YOUR ASSIGNMENT => Every line from the one containing "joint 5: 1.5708" to the one containing "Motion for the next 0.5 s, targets" in the records below, both included, must be set down exactly, and no other line.

[Collection entries]
⟨

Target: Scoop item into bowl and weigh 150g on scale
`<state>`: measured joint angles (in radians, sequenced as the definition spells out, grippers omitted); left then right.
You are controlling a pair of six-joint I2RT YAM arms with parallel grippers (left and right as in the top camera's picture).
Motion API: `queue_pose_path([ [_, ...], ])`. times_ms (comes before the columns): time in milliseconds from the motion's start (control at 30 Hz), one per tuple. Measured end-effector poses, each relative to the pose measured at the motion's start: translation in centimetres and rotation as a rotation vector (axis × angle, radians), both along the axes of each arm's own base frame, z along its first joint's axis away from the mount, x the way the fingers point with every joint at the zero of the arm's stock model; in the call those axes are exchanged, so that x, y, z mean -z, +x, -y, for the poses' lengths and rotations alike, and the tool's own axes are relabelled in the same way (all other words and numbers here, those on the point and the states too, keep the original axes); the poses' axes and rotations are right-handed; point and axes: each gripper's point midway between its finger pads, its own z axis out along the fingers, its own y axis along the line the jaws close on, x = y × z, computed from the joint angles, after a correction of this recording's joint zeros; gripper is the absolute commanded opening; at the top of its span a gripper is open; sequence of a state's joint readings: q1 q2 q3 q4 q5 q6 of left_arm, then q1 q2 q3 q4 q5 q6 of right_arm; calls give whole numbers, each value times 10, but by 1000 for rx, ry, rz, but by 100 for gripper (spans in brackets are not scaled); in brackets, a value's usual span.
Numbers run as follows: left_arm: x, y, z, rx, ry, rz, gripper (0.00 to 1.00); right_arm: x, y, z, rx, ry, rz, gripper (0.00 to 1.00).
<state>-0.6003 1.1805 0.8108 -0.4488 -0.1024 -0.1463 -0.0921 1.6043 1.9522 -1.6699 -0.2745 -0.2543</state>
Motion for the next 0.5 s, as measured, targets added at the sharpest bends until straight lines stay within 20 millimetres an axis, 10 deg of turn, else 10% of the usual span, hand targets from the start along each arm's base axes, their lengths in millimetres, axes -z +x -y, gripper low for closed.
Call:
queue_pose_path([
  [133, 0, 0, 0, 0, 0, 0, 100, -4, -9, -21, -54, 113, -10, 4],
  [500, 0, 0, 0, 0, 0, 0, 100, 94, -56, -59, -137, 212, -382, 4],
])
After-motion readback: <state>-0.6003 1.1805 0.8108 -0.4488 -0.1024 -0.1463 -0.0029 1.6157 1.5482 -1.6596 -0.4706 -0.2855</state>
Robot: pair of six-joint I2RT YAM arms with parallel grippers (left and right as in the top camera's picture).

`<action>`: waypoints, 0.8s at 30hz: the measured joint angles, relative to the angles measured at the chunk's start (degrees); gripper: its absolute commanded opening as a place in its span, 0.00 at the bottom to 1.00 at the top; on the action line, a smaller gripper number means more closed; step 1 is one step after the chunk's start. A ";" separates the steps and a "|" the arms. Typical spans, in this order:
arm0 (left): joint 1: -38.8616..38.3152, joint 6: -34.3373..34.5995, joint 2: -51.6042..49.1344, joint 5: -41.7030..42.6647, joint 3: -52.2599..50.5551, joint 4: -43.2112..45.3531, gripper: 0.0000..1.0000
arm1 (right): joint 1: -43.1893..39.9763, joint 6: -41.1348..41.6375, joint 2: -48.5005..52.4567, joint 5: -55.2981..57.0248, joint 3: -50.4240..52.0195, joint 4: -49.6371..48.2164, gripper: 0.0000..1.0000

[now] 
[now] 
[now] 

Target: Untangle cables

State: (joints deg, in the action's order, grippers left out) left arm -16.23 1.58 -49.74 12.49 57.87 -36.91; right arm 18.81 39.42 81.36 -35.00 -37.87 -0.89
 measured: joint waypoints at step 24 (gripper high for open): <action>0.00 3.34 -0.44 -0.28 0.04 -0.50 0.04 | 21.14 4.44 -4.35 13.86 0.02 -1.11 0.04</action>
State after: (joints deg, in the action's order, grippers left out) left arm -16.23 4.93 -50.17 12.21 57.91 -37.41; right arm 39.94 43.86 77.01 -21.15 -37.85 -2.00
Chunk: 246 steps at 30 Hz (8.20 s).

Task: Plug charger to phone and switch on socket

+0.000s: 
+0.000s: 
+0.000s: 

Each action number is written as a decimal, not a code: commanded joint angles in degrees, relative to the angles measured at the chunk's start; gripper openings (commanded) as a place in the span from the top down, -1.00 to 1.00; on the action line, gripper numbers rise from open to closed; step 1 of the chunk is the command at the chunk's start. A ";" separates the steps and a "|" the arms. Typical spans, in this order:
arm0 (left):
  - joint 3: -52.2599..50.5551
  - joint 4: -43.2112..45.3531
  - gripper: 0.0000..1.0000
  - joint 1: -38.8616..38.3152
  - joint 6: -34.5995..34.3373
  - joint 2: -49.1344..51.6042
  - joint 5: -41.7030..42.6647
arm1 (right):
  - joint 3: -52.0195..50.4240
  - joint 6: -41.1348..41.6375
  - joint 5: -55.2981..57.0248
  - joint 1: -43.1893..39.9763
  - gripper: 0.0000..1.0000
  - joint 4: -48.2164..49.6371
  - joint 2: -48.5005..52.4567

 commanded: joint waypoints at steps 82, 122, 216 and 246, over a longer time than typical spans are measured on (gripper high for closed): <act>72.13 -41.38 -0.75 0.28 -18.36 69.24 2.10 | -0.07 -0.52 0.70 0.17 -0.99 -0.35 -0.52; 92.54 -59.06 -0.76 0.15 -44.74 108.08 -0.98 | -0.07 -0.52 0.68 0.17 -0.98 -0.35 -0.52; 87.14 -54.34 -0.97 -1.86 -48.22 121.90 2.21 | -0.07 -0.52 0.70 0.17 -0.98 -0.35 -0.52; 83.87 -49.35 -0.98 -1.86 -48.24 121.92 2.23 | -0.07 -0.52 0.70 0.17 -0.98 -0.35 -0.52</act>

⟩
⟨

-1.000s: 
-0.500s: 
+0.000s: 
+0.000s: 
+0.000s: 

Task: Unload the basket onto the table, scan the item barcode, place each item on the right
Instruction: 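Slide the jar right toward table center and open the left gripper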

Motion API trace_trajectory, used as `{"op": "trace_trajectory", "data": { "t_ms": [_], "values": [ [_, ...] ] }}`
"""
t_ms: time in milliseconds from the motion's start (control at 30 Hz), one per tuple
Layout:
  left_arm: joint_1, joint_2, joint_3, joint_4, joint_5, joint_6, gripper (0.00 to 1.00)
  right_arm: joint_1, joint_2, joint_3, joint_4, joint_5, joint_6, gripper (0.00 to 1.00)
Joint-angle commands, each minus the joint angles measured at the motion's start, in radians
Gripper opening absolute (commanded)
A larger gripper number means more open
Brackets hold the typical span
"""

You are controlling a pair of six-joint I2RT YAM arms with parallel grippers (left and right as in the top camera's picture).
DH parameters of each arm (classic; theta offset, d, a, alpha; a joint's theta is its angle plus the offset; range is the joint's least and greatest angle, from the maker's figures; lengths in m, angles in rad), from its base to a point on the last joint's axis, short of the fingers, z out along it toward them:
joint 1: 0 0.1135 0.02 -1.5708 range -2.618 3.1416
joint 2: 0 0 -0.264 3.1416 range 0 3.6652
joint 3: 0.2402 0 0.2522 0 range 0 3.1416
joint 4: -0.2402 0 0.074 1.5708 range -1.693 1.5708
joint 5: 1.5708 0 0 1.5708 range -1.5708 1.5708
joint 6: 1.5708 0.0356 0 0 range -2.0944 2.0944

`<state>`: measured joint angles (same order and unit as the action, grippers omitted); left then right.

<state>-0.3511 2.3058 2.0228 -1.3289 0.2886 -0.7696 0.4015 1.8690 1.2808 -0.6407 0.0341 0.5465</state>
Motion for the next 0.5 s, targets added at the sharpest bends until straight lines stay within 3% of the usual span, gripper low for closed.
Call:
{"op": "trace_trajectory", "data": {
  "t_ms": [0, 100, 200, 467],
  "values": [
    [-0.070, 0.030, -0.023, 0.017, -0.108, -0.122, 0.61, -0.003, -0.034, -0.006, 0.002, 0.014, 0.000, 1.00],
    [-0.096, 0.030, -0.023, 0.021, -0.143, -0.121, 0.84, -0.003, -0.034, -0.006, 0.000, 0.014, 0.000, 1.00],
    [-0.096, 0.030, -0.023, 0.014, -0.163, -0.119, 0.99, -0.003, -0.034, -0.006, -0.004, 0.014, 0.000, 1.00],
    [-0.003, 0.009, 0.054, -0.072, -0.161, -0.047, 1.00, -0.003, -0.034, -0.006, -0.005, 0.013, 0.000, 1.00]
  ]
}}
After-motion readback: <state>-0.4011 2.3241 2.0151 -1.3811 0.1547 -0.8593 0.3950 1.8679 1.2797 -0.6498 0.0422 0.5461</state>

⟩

SOLUTION TO THIS EXERCISE =>
joint 5: 1.5708 0 0 1.5708 range -1.5708 1.5708
joint 6: 1.5708 0.0356 0 0 range -2.0944 2.0944

`<state>`: measured joint angles (same order and unit as the action, grippers omitted); left then right.

<state>-0.3511 2.3058 2.0228 -1.3289 0.2886 -0.7696 0.4015 1.8690 1.2808 -0.6407 0.0341 0.5465</state>
Motion for the next 0.5 s, targets added at the sharpest bends until straight lines stay within 3% of the usual span, gripper low for closed.

For this exercise, nothing more remains to be done.